(Data records)
_ _ _ _ _ _ _

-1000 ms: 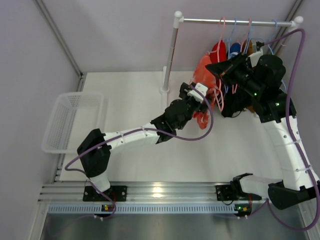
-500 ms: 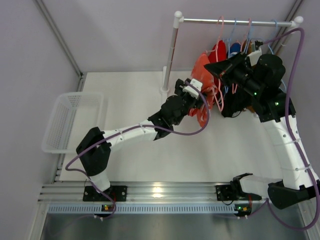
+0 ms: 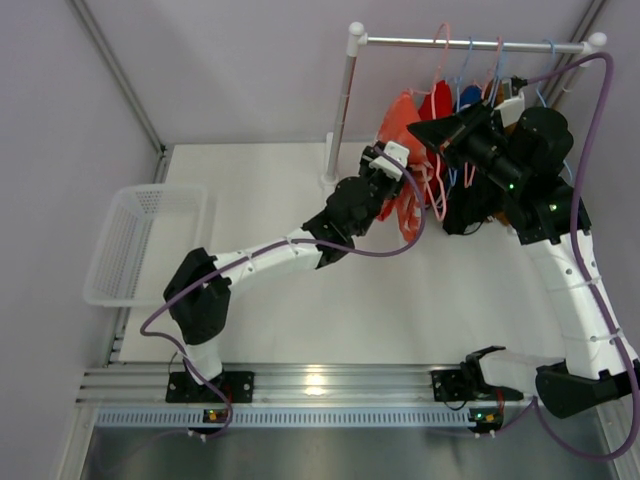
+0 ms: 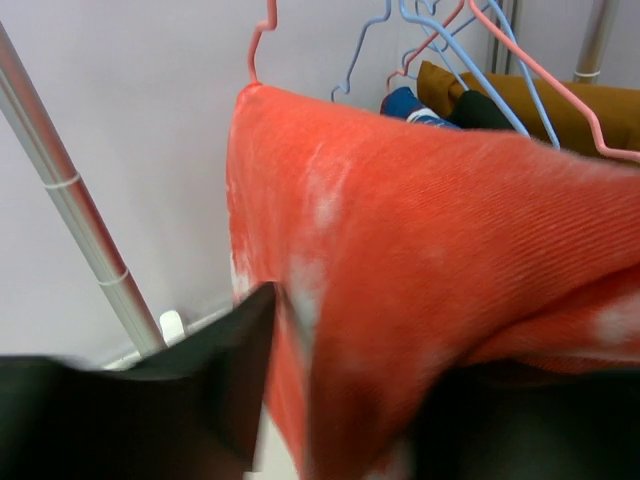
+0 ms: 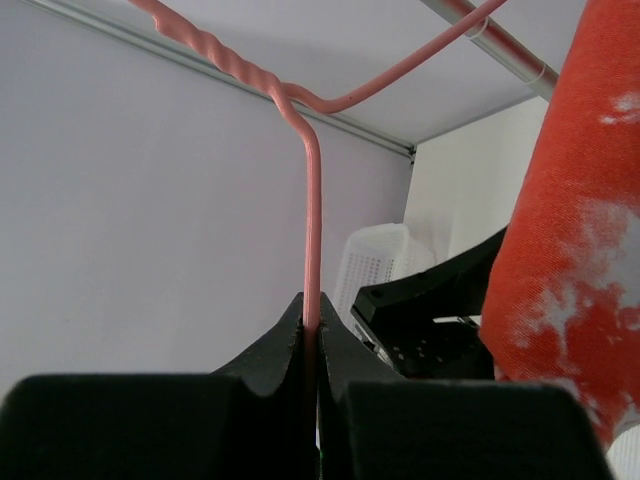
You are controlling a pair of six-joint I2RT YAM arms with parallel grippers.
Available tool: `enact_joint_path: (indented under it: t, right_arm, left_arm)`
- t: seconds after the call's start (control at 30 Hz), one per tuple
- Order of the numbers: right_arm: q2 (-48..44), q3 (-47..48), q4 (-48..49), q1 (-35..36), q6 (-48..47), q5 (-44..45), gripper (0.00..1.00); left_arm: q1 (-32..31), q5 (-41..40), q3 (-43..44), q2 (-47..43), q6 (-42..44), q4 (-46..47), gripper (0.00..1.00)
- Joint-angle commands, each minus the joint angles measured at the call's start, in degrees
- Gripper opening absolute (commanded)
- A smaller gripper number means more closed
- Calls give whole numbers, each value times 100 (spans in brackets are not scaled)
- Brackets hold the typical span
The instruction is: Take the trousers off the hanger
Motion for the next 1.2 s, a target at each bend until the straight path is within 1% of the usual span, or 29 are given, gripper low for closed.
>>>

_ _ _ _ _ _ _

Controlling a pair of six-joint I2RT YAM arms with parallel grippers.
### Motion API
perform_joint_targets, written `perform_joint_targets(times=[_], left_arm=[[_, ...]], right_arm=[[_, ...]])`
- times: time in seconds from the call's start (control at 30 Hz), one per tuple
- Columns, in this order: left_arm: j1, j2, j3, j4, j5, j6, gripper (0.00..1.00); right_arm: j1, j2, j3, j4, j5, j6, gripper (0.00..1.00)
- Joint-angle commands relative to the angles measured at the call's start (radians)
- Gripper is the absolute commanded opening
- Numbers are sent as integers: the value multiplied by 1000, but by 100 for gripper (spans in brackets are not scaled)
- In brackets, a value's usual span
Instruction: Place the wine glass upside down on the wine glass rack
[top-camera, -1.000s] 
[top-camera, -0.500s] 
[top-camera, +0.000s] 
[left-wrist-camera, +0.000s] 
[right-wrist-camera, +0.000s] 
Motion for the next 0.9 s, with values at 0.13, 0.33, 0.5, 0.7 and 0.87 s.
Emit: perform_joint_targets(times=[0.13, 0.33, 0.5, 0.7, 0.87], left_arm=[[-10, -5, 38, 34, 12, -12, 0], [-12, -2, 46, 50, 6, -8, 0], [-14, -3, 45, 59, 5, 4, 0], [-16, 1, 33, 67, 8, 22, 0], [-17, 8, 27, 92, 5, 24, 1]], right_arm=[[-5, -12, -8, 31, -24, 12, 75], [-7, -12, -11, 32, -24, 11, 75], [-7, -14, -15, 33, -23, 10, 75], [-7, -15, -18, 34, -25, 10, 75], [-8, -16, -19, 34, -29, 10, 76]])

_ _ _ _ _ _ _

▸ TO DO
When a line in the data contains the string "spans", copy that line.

▸ PROBLEM SOLUTION
- Calls give whole numbers, each value times 100 (spans in brackets are not scaled)
- Numbers are sent as integers: the value multiplied by 1000, but by 100 for gripper (spans in brackets are not scaled)

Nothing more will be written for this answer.